-- Opening Marker --
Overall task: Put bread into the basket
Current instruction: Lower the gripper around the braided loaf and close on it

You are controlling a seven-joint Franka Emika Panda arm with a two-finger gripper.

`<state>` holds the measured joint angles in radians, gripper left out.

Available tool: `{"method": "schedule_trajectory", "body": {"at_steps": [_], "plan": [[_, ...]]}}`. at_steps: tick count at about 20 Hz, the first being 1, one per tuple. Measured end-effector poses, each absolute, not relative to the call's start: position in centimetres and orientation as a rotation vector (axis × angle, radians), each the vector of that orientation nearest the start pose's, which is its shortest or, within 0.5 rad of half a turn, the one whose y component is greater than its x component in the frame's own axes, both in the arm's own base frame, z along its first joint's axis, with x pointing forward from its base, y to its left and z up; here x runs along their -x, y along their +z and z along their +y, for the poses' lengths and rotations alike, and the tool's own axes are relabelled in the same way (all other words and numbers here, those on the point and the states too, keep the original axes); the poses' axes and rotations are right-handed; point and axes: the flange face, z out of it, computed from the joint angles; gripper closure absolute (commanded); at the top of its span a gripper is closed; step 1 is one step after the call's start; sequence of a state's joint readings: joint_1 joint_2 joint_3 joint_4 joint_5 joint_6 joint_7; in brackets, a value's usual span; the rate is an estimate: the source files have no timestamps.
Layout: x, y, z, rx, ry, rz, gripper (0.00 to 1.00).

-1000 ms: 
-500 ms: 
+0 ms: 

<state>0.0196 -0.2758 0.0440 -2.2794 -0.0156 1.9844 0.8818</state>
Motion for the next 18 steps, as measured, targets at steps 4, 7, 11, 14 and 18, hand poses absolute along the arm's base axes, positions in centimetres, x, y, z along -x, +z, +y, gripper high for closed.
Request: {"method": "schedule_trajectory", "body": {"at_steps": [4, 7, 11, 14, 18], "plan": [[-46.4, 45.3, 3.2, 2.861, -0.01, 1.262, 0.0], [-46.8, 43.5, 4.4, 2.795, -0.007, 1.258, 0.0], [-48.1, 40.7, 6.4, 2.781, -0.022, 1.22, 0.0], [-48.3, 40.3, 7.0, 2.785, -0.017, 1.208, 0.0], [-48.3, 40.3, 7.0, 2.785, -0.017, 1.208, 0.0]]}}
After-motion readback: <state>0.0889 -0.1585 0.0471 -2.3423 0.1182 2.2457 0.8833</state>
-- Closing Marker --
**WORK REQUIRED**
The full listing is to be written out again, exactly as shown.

**OUTPUT OF THE EXERCISE**
Overall task: Put bread into the basket
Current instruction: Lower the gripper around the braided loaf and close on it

You are controlling a seven-joint Franka Emika Panda arm with a two-finger gripper.

`<state>` holds the measured joint angles in radians, gripper left out.

Available tool: `{"method": "schedule_trajectory", "body": {"at_steps": [_], "plan": [[_, ...]]}}`. at_steps: tick count at about 20 Hz, the first being 1, one per tuple. Measured end-effector poses, each absolute, not relative to the call's start: position in centimetres and orientation as a rotation vector (axis × angle, radians), each the vector of that orientation nearest the start pose's, which is its shortest or, within 0.5 rad of half a turn, the one whose y component is greater than its x component in the frame's own axes, both in the arm's own base frame, z along its first joint's axis, with x pointing forward from its base, y to its left and z up; here x runs along their -x, y along their +z and z along their +y, for the poses' lengths and rotations alike, and the tool's own axes are relabelled in the same way (all other words and numbers here, those on the point and the states too, keep the original axes); the poses' axes and rotations are right-handed; point and axes: the flange face, z out of it, computed from the joint angles; gripper closure absolute (commanded); at the top of its span a gripper is closed; step 1 is one step after the call's start; sequence of a state's joint readings: joint_1 joint_2 joint_3 joint_4 joint_5 joint_6 joint_7; in brackets, a value's usual span; the rate is an estimate: the source files have no timestamps.
Layout: x, y, z, rx, ry, rz, gripper (0.00 to 1.00).

-1000 ms: 
-500 ms: 
+0 ms: 

<state>0.0196 -0.2758 0.0440 -2.2794 -0.0156 1.9844 0.8818</state>
Motion for the next 18 steps, as measured, targets at steps 4, 7, 11, 14 and 18, hand poses absolute along the arm's base axes, positions in centimetres, x, y, z along -x, +z, +y, gripper high for closed.
Request: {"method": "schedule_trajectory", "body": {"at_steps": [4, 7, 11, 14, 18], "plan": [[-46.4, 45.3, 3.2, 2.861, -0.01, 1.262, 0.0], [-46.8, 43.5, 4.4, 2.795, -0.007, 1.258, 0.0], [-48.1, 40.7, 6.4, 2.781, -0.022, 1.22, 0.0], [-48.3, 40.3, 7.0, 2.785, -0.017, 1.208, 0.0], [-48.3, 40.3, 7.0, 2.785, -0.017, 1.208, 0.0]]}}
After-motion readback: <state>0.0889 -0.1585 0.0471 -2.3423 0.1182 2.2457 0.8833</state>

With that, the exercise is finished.